EXERCISE -
Wherever a line of the data contains "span", copy that line.

GIVEN DATA -
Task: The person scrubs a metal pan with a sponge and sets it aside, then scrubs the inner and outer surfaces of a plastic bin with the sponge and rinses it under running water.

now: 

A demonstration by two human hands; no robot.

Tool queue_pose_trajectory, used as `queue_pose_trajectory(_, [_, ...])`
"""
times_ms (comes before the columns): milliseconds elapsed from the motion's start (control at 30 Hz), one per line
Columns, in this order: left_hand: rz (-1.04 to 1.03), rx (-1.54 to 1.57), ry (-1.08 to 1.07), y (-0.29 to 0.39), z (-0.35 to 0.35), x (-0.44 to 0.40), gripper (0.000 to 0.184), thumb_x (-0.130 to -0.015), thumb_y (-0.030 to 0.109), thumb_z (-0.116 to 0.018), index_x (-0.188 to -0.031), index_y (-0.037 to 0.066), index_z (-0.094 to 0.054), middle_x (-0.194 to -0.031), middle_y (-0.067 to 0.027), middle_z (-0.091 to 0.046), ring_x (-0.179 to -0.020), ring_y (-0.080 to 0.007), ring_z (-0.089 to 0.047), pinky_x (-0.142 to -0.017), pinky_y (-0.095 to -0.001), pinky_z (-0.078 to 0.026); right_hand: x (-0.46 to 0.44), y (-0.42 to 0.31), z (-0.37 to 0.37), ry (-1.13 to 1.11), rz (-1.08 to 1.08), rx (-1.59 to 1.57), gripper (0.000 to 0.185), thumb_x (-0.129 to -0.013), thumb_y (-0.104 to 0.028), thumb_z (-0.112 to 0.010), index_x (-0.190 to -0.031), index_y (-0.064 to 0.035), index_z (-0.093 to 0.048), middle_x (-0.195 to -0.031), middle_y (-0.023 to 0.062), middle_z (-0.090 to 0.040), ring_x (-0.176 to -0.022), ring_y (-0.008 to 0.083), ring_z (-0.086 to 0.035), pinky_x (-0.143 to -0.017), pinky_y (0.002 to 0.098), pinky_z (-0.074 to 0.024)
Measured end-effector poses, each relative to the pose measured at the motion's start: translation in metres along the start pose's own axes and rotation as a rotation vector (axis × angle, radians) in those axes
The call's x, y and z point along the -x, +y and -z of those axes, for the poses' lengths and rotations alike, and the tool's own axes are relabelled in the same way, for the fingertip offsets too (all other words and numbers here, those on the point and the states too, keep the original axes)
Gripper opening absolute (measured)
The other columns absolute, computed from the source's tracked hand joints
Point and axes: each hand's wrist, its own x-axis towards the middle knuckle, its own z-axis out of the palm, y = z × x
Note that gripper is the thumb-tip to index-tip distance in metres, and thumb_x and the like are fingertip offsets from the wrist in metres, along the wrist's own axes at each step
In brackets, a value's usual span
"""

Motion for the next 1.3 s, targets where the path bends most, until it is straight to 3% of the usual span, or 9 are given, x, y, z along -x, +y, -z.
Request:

SOLUTION FOR THIS TASK -
In brackets, a value's usual span
Motion for the next 1.3 s, targets where the path bends most, until it is straight to 3% of the usual span, or 9 are given, x, y, z along -x, +y, -z.

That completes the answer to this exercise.